Filed 12/19/14 P. v. Butler CA2/6
NOT TO BE PUBLISHED IN THE OFFICIAL REPORTS
California Rules of Court, rule 8.1115(a), prohibits courts and parties from citing or relying on opinions not certified for
publication or ordered published, except as specified by rule 8.1115(b). This opinion has not been certified for publication
or ordered published for purposes of rule 8.1115.
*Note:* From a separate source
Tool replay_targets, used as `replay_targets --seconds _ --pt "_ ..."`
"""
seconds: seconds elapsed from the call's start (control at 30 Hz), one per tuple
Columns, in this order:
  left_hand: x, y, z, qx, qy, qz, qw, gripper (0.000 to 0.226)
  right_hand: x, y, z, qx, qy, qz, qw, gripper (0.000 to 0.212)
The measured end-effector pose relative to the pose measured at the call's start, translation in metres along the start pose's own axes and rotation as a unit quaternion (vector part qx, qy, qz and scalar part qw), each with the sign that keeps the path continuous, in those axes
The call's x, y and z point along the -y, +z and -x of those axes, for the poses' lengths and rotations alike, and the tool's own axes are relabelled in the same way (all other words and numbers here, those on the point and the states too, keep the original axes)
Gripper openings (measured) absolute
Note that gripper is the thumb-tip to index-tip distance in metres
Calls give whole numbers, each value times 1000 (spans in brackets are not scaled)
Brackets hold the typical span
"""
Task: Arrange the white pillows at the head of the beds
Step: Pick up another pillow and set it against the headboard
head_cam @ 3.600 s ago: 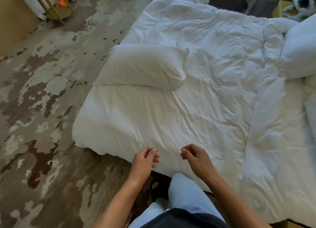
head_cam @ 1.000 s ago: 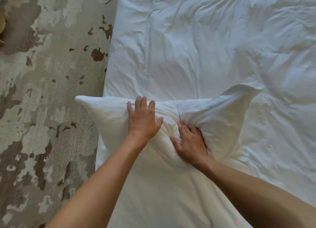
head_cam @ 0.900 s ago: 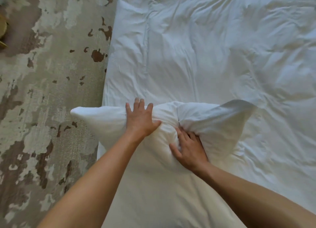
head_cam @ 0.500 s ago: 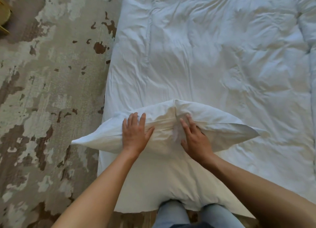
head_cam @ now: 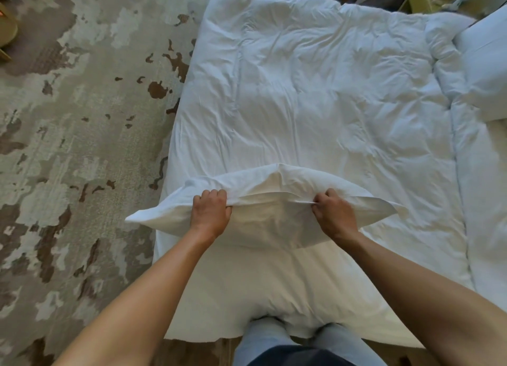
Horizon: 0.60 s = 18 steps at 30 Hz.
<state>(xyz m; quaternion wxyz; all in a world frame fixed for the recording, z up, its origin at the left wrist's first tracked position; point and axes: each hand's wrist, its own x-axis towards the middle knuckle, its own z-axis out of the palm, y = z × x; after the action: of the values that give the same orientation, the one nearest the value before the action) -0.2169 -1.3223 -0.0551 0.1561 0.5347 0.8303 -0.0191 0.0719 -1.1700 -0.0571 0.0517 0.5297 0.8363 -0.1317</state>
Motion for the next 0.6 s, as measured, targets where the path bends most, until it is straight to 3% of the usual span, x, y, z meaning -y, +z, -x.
replay_targets --seconds 0.23,0.4,0.6 --pt "5 -7 14 7 33 83 996 13 -16 -7 38 -37 23 -124 991 11" --pt "-2 -27 30 -20 51 65 996 27 -32 -21 60 -86 18 -188 978 10" --pt "-49 -55 57 -54 49 46 996 27 -72 -41 88 -132 16 -233 963 11"
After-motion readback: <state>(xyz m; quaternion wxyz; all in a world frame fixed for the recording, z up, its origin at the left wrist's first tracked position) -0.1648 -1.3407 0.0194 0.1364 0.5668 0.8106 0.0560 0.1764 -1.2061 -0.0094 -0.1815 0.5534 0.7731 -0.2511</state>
IN THE COURT OF APPEAL OF THE STATE OF CALIFORNIA
SECOND APPELLATE DISTRICT
DIVISION SIX
THE PEOPLE, 2d Crim. No. B256247
(Super. Ct. No. MA056301)
Plaintiff and Respondent, (Los Angeles County)
v.
JEREL R. BUTLER,
Defendant and Appellant.
Appellant Jerel R. Butler was charged with corporal injury to a spouse
(Pen. Code, § 273.5, subd. (a)),1 with a prior conviction within seven years. (§ 273.5,
subd. (e)(1) [now subd. (f)(1)].) A great bodily injury (GBI) enhancement also was
alleged. (§ 12022.7, subd. (e).) Appellant waived his right to a jury trial and pled no
contest to the substantive offense and admitted the GBI enhancement. Pursuant to a plea
agreement, the trial court sentenced him to five years in prison, consisting of the low term
of two years plus three years for the GBI enhancement. (§§ 273.5, subd. (a), 12022.7,
subd. (e).)
Appellant filed a motion to correct his "unauthorized" sentence. He
contended the GBI enhancement allegation should have been "stayed or dismissed" under
the plea agreement. To support his motion, he attached the final page of the reporter's
1 All statutory references are to the Penal Code unless otherwise stated.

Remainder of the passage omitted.